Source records
★ ★ ★

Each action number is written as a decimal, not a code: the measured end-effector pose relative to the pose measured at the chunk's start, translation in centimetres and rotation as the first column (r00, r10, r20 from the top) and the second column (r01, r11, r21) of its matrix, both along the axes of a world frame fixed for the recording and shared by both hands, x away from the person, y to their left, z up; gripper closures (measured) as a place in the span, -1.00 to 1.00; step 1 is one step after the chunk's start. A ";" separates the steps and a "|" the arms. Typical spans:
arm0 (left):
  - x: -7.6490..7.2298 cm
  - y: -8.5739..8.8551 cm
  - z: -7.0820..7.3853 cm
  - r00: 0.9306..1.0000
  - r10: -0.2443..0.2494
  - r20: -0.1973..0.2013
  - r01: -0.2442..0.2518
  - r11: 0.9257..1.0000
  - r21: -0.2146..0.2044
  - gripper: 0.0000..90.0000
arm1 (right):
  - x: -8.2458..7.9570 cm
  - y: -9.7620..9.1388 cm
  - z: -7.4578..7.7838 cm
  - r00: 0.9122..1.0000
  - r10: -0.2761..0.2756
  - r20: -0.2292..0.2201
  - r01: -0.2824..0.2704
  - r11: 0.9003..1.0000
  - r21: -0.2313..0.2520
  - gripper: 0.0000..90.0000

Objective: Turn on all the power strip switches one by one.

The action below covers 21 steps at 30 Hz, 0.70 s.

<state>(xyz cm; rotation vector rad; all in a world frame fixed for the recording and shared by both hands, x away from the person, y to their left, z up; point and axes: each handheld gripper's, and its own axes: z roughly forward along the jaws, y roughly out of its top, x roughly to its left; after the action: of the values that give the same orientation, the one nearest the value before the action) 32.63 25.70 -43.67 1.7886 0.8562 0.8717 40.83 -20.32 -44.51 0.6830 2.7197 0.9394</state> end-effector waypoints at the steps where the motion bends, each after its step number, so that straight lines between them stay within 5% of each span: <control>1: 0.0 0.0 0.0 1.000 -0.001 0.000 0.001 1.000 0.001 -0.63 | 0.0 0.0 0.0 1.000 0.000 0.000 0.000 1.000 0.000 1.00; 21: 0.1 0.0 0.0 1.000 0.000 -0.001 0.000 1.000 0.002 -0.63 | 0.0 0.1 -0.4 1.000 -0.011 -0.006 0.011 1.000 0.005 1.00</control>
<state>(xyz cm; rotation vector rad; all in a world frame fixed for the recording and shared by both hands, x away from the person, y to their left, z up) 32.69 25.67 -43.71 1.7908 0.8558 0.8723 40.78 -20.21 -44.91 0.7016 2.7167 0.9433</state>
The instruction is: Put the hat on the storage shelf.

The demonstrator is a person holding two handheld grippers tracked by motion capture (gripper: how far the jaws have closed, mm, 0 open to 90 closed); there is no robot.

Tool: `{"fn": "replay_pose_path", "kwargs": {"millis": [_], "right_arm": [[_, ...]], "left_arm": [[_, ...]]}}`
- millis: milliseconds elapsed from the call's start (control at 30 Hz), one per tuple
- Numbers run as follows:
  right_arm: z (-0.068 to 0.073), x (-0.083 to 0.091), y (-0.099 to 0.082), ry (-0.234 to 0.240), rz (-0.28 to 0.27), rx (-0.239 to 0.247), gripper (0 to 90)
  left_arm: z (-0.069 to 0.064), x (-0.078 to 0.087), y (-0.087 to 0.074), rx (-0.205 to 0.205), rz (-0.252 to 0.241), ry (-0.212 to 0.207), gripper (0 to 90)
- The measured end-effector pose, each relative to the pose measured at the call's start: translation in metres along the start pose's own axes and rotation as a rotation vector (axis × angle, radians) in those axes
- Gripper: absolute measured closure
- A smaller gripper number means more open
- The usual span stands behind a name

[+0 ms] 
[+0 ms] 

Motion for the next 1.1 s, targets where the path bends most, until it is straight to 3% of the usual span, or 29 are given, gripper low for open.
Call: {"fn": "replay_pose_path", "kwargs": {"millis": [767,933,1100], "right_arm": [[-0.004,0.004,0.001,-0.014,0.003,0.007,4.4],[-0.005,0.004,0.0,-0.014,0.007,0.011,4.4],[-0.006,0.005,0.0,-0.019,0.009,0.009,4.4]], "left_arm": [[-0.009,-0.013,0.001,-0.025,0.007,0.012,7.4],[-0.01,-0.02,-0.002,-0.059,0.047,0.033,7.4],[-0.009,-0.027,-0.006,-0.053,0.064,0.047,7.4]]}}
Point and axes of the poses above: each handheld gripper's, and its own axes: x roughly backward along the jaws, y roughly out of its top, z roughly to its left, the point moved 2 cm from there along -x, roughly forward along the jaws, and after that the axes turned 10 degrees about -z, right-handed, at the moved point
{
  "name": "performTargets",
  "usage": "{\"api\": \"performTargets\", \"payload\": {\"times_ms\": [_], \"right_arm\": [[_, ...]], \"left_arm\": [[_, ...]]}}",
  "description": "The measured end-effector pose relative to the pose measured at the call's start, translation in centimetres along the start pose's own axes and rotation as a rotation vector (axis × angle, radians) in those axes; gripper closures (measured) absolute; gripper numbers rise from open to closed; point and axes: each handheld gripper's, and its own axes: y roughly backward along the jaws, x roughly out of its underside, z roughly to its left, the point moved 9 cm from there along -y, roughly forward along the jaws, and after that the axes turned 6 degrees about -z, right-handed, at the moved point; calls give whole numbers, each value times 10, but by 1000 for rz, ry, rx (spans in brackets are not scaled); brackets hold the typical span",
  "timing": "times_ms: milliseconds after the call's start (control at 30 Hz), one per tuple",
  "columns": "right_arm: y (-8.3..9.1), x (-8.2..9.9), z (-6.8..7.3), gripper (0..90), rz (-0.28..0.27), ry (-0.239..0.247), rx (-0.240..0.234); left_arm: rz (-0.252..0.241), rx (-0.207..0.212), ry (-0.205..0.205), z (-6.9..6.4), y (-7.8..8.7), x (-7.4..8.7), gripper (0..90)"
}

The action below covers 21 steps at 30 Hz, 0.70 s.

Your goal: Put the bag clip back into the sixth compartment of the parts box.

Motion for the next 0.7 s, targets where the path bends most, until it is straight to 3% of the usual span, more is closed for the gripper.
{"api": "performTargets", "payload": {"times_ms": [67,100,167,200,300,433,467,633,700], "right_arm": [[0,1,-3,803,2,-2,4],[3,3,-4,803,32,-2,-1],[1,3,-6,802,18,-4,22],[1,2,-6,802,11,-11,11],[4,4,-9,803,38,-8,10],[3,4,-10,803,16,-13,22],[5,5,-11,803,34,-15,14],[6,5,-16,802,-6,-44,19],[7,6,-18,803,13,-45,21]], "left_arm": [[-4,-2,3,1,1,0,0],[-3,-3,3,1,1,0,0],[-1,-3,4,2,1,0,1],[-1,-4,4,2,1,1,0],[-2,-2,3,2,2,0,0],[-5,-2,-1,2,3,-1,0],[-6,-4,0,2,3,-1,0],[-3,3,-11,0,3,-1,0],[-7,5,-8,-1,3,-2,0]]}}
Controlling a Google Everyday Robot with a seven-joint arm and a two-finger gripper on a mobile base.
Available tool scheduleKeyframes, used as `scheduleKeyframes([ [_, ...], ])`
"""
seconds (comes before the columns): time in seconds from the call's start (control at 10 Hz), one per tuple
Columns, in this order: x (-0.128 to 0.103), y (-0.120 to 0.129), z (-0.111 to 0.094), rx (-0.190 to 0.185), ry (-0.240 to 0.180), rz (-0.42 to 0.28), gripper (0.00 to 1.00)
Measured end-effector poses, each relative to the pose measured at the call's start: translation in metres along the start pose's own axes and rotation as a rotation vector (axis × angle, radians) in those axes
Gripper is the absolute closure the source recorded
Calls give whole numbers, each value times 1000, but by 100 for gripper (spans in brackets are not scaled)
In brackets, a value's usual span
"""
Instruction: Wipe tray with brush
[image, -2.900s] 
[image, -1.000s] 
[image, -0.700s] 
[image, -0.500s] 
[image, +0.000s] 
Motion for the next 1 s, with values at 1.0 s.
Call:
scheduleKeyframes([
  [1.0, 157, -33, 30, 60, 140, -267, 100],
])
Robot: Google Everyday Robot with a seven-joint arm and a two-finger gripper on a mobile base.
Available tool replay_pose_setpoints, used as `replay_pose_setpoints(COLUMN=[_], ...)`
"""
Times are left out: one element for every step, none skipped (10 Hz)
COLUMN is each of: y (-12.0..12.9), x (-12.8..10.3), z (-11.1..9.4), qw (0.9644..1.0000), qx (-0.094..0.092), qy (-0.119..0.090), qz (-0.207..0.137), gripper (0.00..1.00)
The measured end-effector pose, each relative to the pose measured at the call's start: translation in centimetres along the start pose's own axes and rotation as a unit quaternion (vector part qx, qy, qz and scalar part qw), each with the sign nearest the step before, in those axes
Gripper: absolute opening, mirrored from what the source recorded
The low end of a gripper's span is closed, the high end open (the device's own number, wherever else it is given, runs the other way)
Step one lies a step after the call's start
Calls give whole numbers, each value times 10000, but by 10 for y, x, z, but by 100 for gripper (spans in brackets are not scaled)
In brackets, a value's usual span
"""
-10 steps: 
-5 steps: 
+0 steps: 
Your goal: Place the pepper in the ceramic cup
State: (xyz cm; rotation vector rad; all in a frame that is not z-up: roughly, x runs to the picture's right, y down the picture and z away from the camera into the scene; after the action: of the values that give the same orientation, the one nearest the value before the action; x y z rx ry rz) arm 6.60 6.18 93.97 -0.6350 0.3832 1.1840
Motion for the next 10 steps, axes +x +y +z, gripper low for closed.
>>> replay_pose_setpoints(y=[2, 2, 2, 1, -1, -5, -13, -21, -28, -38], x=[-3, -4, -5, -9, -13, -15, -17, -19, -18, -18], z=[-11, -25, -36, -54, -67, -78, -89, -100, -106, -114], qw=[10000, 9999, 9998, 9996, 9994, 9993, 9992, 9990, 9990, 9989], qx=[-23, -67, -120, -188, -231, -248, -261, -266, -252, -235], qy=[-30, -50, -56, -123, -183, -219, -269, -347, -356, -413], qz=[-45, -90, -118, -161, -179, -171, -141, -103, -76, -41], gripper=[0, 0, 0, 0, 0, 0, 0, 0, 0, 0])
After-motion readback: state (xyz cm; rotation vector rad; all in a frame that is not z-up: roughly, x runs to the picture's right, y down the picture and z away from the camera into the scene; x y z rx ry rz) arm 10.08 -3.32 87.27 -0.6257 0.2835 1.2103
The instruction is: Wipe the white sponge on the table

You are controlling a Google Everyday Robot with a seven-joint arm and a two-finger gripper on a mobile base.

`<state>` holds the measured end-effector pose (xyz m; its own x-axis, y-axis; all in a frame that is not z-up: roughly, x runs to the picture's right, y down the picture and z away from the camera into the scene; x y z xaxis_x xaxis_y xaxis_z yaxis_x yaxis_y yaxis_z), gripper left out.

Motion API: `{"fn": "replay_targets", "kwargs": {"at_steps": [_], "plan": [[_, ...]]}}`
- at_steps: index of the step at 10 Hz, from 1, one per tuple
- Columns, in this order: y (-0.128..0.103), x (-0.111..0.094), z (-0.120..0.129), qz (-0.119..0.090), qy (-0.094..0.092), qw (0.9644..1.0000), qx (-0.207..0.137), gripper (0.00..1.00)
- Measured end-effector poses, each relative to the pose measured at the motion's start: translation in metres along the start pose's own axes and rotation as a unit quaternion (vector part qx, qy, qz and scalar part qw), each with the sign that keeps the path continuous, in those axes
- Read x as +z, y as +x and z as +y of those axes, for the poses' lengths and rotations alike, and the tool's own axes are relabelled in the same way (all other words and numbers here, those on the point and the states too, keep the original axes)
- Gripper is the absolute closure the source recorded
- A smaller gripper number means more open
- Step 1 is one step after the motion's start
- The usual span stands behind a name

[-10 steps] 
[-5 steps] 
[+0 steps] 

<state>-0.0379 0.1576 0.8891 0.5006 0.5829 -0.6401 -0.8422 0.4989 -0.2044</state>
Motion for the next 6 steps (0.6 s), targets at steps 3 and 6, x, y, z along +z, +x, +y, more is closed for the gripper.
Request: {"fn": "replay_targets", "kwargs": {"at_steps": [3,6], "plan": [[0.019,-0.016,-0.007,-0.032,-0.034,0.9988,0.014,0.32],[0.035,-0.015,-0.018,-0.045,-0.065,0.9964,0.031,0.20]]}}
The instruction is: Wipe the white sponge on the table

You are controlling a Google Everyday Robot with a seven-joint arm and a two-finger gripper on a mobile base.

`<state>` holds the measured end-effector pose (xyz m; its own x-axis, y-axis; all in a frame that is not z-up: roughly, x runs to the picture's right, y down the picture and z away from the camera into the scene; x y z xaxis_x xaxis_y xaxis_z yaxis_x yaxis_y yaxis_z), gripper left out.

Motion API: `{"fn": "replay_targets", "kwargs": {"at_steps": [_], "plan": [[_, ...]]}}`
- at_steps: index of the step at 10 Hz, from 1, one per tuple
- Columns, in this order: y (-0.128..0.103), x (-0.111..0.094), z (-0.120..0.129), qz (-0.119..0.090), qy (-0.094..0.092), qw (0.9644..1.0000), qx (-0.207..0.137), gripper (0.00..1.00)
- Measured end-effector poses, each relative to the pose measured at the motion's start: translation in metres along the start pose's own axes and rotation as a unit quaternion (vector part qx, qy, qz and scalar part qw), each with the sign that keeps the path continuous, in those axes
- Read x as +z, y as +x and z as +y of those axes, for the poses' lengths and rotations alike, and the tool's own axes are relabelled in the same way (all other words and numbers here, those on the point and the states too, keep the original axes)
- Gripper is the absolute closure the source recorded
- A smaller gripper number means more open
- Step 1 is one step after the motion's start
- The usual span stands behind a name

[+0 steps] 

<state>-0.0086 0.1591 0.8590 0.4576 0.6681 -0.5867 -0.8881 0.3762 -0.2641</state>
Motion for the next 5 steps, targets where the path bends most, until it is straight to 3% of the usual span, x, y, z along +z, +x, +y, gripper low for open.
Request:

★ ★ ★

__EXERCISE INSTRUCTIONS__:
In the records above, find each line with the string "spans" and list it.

__EXPECTED ANSWER__:
Each action number is written as a decimal, not a code: the measured end-effector pose relative to the pose measured at the chunk's start, translation in centimetres and rotation as the first column (r00, r10, r20 from the top) and the second column (r01, r11, r21) of its matrix, both along the axes of a world frame fixed for the recording and shared by both hands, x away from the person, y to their left, z up; gripper closures (measured) as a place in the span, -1.00 to 1.00; step 1 is one step after the chunk's start. A ";" separates the steps and a "|" the arms. Typical spans:
  "description": "The measured end-effector pose relative to the pose measured at the call's start, translation in centimetres along the start pose's own axes and rotation as a rotation vector (axis × angle, radians) in those axes; gripper closures (measured) absolute; gripper numbers rise from open to closed; point and axes: each handheld gripper's, and its own axes: y roughly backward along the jaws, x roughly out of its underside, z roughly to its left, the point moved 9 cm from there along -y, roughly forward along the jaws, and after that the axes turned 6 degrees about -z, right-handed, at the moved point; calls give whole numbers, each value times 10, but by 1000 for rz, ry, rx (spans in brackets are not scaled); brackets hold the typical span",
Calls give whole numbers, each value times 1000, but by 100 for gripper (spans in brackets are not scaled)
Calls give whole numbers, each value times 10000, but by 10 for y, x, z, but by 100 for gripper (spans in brackets are not scaled)

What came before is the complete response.